The campaign brought honours and promotion to many, but for me it had nothing but misfortune and disaster. I was removed from my brigade and attached to the Berkshires, with whom I served at the fatal battle of Maiwand. There I was struck on the shoulder by a Jezail bullet, which shattered the bone and grazed the subclavian artery. I should have fallen into the hands of the murderous Ghazis had it not been for the devotion and courage shown by Murray, my orderly, who threw me across a pack-horse, and succeeded in bringing me safely to the British lines.
Worn with pain, and weak from the prolonged hardships which I had undergone, I was removed, with a great train of wounded sufferers, to the base hospital at Peshawar. Here I rallied, and had already improved so far as to be able to walk about the wards, and even to bask a little upon the verandah, when I was struck down by enteric fever, that curse of our Indian possessions.

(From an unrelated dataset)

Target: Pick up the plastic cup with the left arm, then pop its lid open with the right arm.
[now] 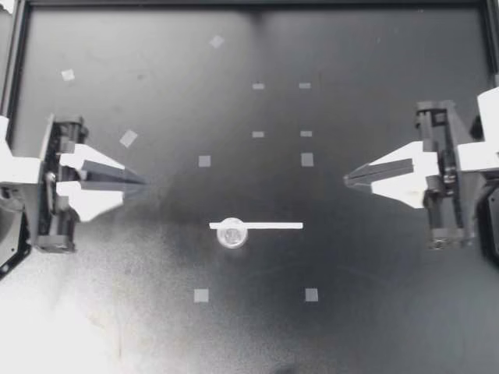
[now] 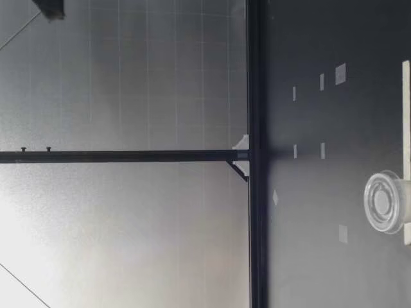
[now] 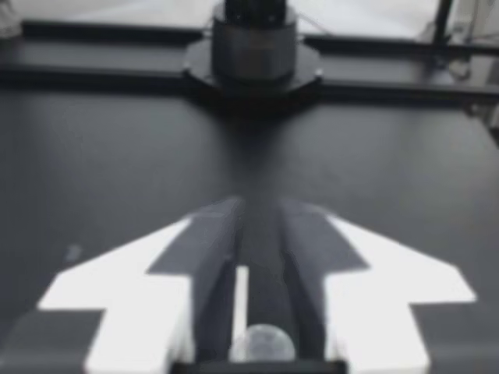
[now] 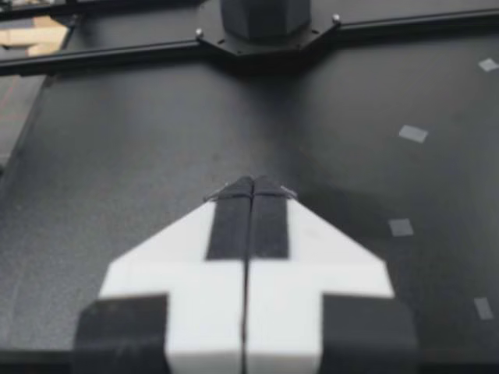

For months my life was despaired of, and when at last I came to myself and became convalescent, I was so weak and emaciated that a medical board determined that not a day should be lost in sending me back to England. I was dispatched accordingly in the troopship Orontes, and landed a month later on Portsmouth jetty, with my health irretrievably ruined, but with permission from a paternal government to spend the next nine months in attempting to improve it.